Padre Anselmo, il gesuita calabrese col pugno chiuso che saluta i giovani del Labas

di Vito Barresi

Un’immagine felice come ai tempi dell’antica Cuba di Fidel, nei giorni gloriosi del grande Ernesto, mitico comandante di gioia e rivoluzione. Dal balcone di via Guerrazzi, un sentiero ‘cult’ che s’incunea nella geopolitica urbana della vecchia Bologna (in qualche modo città impigrita da qualche tempo deconcentrata rispetto ai ritmi del mutamento sociale e politico) che si rimette in marcia dopo una lunga ed estenuante pausa estiva, ecco la barba di un anziano gesuita, sempre vivace e sorridente, che saluta i manifestanti in pacifico rientro, con tutta l’orgoglioso gesto del pugno chiuso. Non ci viole tanto a capire che la scena non è il remake di una polaroid ingiallita, messa tra i cimeli antiquari dell’ideologia comunista e la Compagnia di Gesù ma è qualcosa di più e di originale. Anzi di local, l’antropologia di una territorio umano come quello bolognese, dove il contraddittorio e magmatico delle cose e dei pensieri, in fondo alla strada, è sempre il primo piatto della buona trattoria.

Nel penultimo sabato di una lunga stagione di torrido caldo, non siamo in vacanza ai Caraibi, tra il golfo del Messico e l’Atlante, ma in una via memoria dei movimenti bolognesi, dove defluisce lentamente un lungo torpedone di manifestanti, quelli che hanno finito di sfilare al corteo contro lo sgombero dei centri sociali.

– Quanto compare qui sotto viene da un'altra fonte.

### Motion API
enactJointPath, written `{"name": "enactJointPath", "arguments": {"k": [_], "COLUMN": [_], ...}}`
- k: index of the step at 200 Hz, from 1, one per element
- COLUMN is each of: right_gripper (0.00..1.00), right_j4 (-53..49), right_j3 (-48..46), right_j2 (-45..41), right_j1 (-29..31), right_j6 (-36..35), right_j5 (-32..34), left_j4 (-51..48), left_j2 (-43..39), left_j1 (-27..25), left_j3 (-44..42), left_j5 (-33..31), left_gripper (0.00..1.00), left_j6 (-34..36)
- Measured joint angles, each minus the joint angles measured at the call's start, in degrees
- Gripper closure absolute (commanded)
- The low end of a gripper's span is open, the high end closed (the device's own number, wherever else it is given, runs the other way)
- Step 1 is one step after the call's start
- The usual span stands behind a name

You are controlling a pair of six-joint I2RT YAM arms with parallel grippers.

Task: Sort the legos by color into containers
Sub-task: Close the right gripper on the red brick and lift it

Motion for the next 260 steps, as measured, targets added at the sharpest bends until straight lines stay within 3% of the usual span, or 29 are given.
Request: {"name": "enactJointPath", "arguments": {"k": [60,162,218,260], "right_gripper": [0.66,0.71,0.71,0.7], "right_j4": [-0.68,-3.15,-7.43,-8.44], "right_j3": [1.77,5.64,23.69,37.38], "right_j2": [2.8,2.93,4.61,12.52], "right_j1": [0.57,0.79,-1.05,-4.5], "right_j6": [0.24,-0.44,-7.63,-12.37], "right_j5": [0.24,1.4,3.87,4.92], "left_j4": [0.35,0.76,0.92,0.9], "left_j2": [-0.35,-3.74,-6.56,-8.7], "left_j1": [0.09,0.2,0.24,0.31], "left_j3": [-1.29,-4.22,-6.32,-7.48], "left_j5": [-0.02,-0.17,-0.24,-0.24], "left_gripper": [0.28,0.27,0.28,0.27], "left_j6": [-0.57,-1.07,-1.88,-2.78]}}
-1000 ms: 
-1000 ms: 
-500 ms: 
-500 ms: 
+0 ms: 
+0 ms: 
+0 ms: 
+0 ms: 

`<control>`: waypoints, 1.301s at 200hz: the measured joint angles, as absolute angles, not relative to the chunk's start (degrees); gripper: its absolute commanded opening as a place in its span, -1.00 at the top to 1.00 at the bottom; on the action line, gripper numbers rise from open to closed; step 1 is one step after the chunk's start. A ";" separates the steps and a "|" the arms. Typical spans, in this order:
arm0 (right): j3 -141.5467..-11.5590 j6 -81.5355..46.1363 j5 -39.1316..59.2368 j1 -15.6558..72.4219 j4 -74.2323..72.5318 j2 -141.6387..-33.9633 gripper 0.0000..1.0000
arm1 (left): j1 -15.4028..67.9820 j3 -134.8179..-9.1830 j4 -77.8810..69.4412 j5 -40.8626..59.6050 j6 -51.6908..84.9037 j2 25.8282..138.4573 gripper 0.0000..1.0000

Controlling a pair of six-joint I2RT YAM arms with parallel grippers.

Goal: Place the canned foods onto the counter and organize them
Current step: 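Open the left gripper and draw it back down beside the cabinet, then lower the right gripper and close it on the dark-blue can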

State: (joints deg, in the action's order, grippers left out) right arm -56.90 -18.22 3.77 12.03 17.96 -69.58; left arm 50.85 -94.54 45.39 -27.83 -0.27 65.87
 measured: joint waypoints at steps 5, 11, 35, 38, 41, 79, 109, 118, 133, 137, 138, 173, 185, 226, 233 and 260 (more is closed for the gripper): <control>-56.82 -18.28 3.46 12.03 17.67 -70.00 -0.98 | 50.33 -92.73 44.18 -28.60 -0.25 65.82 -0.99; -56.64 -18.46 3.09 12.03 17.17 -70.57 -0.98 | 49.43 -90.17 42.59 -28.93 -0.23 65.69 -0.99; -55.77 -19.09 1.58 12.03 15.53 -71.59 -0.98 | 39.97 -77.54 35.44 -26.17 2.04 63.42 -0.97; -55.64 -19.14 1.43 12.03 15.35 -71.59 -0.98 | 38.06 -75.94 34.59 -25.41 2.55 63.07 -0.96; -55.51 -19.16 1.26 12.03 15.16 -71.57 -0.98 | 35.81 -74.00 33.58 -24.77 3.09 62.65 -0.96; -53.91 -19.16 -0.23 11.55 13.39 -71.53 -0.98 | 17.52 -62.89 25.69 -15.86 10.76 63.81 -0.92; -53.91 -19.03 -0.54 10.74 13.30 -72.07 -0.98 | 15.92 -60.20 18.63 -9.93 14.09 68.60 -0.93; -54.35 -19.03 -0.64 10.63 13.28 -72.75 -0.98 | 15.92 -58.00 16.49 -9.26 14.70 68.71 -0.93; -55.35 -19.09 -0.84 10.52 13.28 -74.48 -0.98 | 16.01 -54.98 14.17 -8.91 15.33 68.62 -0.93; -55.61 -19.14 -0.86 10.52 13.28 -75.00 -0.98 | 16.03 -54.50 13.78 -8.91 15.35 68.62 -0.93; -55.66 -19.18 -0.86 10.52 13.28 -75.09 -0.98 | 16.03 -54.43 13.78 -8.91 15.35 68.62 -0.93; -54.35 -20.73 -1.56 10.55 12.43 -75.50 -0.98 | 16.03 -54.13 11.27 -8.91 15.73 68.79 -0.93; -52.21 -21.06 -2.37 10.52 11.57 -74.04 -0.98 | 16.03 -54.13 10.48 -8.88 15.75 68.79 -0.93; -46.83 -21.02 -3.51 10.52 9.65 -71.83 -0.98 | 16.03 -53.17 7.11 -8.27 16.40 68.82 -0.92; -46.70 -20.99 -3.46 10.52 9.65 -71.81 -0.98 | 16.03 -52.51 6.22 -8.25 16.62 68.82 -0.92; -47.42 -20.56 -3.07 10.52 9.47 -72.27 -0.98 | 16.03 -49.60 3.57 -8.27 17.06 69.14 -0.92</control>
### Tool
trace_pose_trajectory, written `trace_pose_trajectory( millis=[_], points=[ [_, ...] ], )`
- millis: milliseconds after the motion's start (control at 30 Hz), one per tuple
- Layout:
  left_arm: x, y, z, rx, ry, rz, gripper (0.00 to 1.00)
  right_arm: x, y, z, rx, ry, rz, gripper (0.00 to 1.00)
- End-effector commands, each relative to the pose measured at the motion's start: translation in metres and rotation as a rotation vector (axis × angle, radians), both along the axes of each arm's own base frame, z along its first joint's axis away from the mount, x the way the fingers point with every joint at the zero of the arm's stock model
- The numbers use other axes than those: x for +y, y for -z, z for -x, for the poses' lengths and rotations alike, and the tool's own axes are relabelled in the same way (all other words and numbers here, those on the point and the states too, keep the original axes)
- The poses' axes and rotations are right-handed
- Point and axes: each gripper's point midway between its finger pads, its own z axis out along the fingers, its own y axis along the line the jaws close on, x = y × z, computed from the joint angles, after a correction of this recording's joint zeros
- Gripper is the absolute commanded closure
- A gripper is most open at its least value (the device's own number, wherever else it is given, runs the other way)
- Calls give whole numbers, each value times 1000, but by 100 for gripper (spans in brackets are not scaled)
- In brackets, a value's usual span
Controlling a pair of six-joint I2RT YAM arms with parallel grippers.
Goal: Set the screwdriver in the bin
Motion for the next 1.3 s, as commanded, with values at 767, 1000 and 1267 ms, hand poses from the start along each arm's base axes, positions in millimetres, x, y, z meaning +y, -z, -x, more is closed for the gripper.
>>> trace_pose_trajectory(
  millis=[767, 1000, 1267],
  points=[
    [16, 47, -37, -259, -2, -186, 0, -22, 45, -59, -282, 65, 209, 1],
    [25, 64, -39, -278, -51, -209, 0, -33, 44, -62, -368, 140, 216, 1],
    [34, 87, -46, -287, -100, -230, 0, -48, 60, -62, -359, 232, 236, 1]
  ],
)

Padre Anselmo, il gesuita pittore e missionario, partito da giovane nel viaggio verso una di quelle due Americhe che stanno al cuore di Francesco, il papa venuto dagli altri mondi, che il primo di ottobre sarà in visita proprio qui a Bologna, ha ancora tutto il look dell’operaio impegnato e colto nella praxis delle lotte e delle vertenze sindacali, esperienza operaia vissuta non solo in Italia ma anche nel Brasile di fine anni Sessanta, ormai più che novantenne ha aspettato tutto il pomeriggio che la manifestazione per il Labas promossa da varie sigle civiche, passasse sotto la sua casa per salutare i partecipanti.

‘Nzermu, aiutato da una ragazza e da un ragazzo di colore, sta ben in piedi a guardare un mondo che cambia e passa in fretta ma sempre con le sue eterne ingiustizie, le guerre, le lotte sindacali, i migranti, i clandestini, i sans papier, i profughi alla ricerca di libertà e riscatto, la moltitudine personalizzata che mano a mano in questi ultimi decenni è diventata il nuovo sfondo della sua arte, esposta in un’edicola in via Guerrazzi, proprio come un tempo lo furono il fondale leggendario delle lotte bracciantili e contadine del Sud, nella sua terra d’origine, la Calabria.

Ogni giorno, al vespro, dalla finestra di un palazzo dove ha sede la centrale gesuita emiliana e bolognese, il cuore pulsante della Rete Loyola, nel nord Italia. Una postazione di servizio dove i gesuiti di Bologna propongono percorsi di spiritualità per orientare la propria vita, un luogo antico con le sue coorti e stanze interne dove si avverte l’eco e l’enfasi del messaggio di Francesco di Roma secondo cui, parole dette in parallelo proprio in Colombia che calzano alla bisogna del caso Labas e cioè che “non possiamo essere cristiani che alzano continuamente il cartello proibito il passaggio, né consentire che questo spazio è mia proprietà, impossessandomi di qualcosa che non è assolutamente mio

A questa altezza che avviene quel che forse ti aspetti, varrà per dire che la congiunzione oceanica di una comune geografia di speranze e di fede, una lunga storia di militanze e battaglie terzomondiste, sbagliate quanto si vuole in certi casi è possibile.

Come in questo dove un pomeriggio d’estate a settembre in cui si vede sfilare la ‘Little Bo’ dei movimenti e del sindacato, piccola città bastarda posta, come un quartiere etnico a New York, una enclave antropologica che sintetizza alcune titaniche ideologie del Nove Ottocento con l’ansia di un nuovo progetto politico che purtroppo realisticamente non c’è.